Research

Reciprocal feedbacks between animal sociality and infection-induced behavioral changes

Pathogens can trigger diverse changes in host social behaviors: Avoidance, enforced exclusion of infected conspecifics, proactive social distancing, active self-isolation, and passive self-isolation. Passive self-isolation (from sickness behaviors like lethargy) is perhaps the most common response; it is triggered by the animal’s inflammatory response (e.g., pro-inflammatory cytokines) and reduces contact between the infected individual and healthy group members. Isolation of an individual from a social group, however, can pose significant fitness costs if it harms social integration, status, or relationships. To persist over evolutionary or even ecologically relevant timescales, these costs should be outweighed by benefits (e.g. physiological benefits such as conserving energy to fight an infection). Our research explores this delicate balance of costs and benefits and broadly asks the question of when it is adaptive to “behave sick”. We use injections of immunostimulants in highly social and cooperative common vampire bats (Desmodus rotundus) to investigate costs and benefits of passive self-isolation. In the future, we plan to extend this research to comparative studies in other bat species that vary in their social structure and life history traits.

Questions: What are social costs of being sick? What are the physiological benefits that counteract these costs? To what extend does the inflammatory response affect social behaviors and vice versa? How has passive-self isolation evolved?
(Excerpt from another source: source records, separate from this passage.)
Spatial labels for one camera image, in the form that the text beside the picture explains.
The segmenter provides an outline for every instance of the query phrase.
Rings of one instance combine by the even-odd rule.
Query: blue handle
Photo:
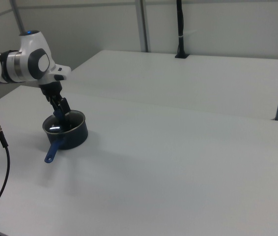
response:
[[[57,139],[56,141],[54,141],[51,144],[51,147],[50,147],[49,151],[47,152],[45,160],[44,160],[46,163],[51,163],[54,160],[56,152],[59,149],[59,147],[64,143],[64,140],[65,140],[64,138]]]

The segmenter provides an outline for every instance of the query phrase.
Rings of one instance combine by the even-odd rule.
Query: table surface
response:
[[[278,121],[63,95],[89,137],[51,164],[40,89],[0,99],[11,153],[0,233],[278,235]],[[0,145],[0,188],[5,168]]]
[[[69,80],[68,92],[161,106],[262,119],[278,109],[276,59],[101,51]]]

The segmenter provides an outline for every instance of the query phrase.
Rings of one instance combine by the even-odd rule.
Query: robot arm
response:
[[[39,86],[62,118],[70,111],[65,98],[62,98],[60,81],[66,80],[71,69],[55,64],[51,50],[43,36],[37,30],[26,31],[20,35],[19,51],[0,53],[0,81],[19,83],[38,81]]]
[[[40,85],[65,80],[71,72],[70,67],[55,64],[51,50],[37,30],[20,34],[19,51],[0,54],[3,79],[7,83],[37,80]]]

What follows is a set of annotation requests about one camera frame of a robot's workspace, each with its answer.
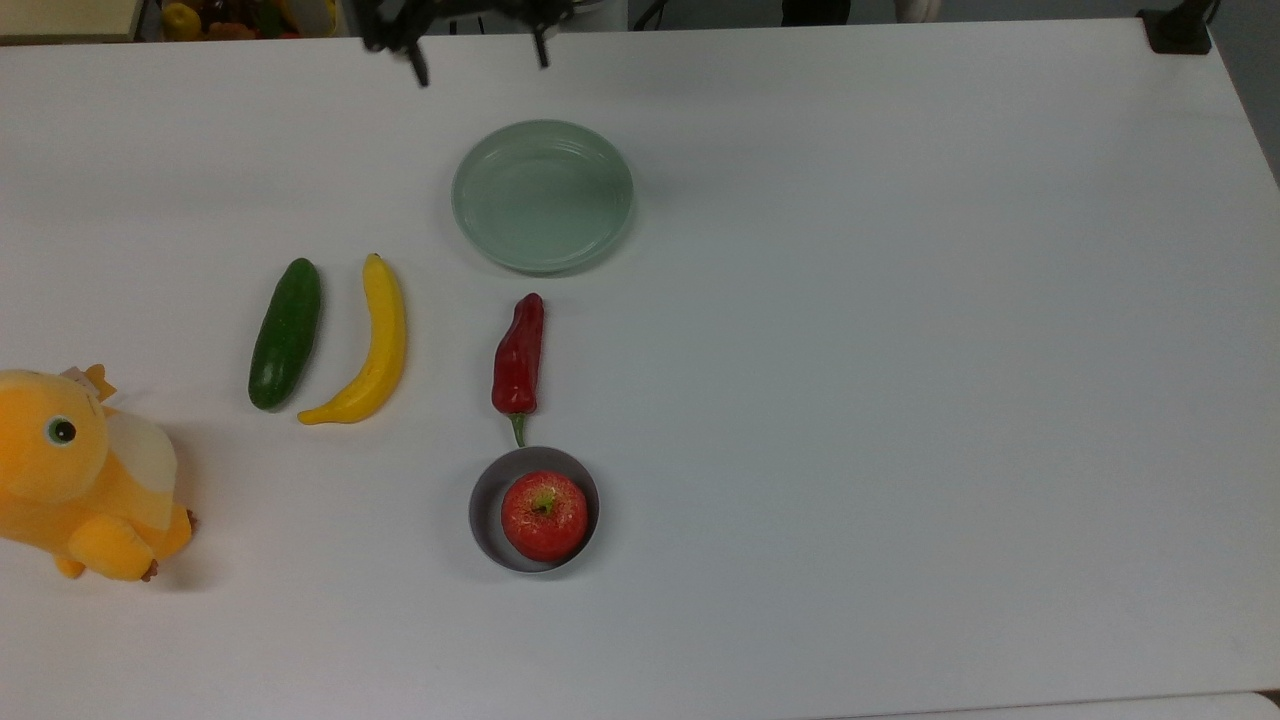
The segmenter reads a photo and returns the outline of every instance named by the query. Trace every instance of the gray bowl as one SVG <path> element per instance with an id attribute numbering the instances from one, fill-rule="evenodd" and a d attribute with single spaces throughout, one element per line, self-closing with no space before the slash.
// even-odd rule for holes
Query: gray bowl
<path id="1" fill-rule="evenodd" d="M 541 562 L 525 557 L 512 547 L 506 533 L 502 532 L 502 497 L 507 495 L 507 488 L 516 480 L 534 470 L 559 473 L 572 480 L 586 496 L 586 534 L 582 536 L 577 550 L 554 562 Z M 471 534 L 490 560 L 517 573 L 545 573 L 576 557 L 591 541 L 595 523 L 600 516 L 600 495 L 595 489 L 591 474 L 572 455 L 554 447 L 522 447 L 494 460 L 493 465 L 489 465 L 480 475 L 475 489 L 471 491 L 470 514 Z"/>

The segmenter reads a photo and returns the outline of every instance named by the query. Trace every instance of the small bowl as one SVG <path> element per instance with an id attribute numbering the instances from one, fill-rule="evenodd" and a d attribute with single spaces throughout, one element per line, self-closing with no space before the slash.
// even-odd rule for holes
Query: small bowl
<path id="1" fill-rule="evenodd" d="M 626 229 L 631 170 L 609 141 L 572 123 L 507 126 L 453 176 L 453 217 L 486 258 L 527 274 L 600 258 Z"/>
<path id="2" fill-rule="evenodd" d="M 502 532 L 502 497 L 521 477 L 535 470 L 550 470 L 568 478 L 586 496 L 586 534 L 577 550 L 554 562 L 530 560 L 521 555 Z M 471 534 L 476 544 L 498 565 L 517 573 L 545 573 L 568 562 L 582 552 L 595 533 L 600 516 L 600 495 L 595 480 L 572 455 L 554 447 L 522 447 L 493 461 L 471 491 Z"/>

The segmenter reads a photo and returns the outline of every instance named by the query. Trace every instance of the plush toy ear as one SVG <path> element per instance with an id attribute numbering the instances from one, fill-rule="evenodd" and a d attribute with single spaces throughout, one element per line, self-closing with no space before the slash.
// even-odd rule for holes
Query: plush toy ear
<path id="1" fill-rule="evenodd" d="M 101 364 L 90 365 L 88 370 L 83 372 L 79 368 L 68 368 L 63 370 L 61 375 L 84 386 L 84 389 L 92 392 L 99 402 L 115 395 L 115 387 L 106 382 L 106 368 Z"/>

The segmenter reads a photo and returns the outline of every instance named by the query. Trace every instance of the gray floor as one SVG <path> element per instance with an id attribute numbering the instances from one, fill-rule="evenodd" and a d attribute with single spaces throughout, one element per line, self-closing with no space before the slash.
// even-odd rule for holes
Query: gray floor
<path id="1" fill-rule="evenodd" d="M 631 0 L 634 23 L 652 0 Z M 1132 18 L 1179 0 L 942 0 L 940 22 Z M 662 29 L 776 27 L 782 0 L 669 0 Z M 892 0 L 854 0 L 850 23 L 893 22 Z M 1222 0 L 1212 24 L 1271 173 L 1280 178 L 1280 0 Z"/>

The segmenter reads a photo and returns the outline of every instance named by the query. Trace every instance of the green plate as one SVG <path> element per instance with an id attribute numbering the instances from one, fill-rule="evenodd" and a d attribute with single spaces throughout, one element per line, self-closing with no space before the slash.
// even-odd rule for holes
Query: green plate
<path id="1" fill-rule="evenodd" d="M 631 170 L 609 141 L 571 123 L 529 120 L 467 152 L 453 177 L 453 217 L 494 263 L 561 273 L 617 242 L 632 195 Z"/>
Effects of pathogen exposure on social behaviors driven by susceptible or pathogen-affected individuals. Behaviors can increase (help) or decrease contact (orange squares). Figure adapted from Stockmaier et al, 2021, Science.

Foto by Gerry Carter

Co-evolution of host social behavior and infectious pathogens

Immunostimulants are widely used to evaluate social costs and physiological benefits of behavioral responses to pathogens. However, far less research has approached this question using actual pathogens that co-evolved with their hosts. The strength and nature of infection-induced behavioral changes is a key element of host-pathogen coevolution. For instance, socially transmitted pathogens can evolve counter-adaptations to a host’s behavioral response that reduces their transmission. Vampire bats are infected with a range of bacterial and viral pathogens that are spread by their many social interactions such as grooming, foodsharing or aggressive encounters. We study the behavioral effects of these naturally occurring and co-evolving pathogens using experimental infections and behavioral observations of individuals, when alone and embedded in their social networks. So far, we have collected behavioral data from rabies infected vampire bats suggesting strain-specific behavioral responses, but we intend to explore this in other vampire bat/pathogen systems as well.

Questions: How do naturally occurring pathogens affect (or even manipulate) host social behaviors? What are the physiological, neurological, and immunological mechanisms underlying these behavioral changes?


Fine-scale behavioral patterns of cross-species transmission

The ability to predict cross-species transmission is often restricted by a knowledge gap. How does contact between reservoir and host species facilitate pathogen transmission across species borders? Answers to this question are often limited because it is difficult to measure contacts of animals in the wild. We combine (1) biologging approaches such as highly efficient and miniaturized proximity sensors to simultaneously track encounters among many individuals with (2) molecular methods to quantify genetic similarity of pathogens in samples. By combining these methods, we aim to improve inferences about transmission between species. Currently, we work on contact networks of neotropical vampire bats, their host species (livestock such as cattle), and co-roosting bat species. In the future, we aim to extend this method to investigate fine-scale behavioral interactions in other systems that involve contact between animals or their use of shared spatial locations.

Questions: What are the small-scale behavioral interactions between reservoir and host animals? How do these contact networks correlate with molecular determinants of transmission? Can we use our data to make pathogen-specific predictions of cross-species transmission?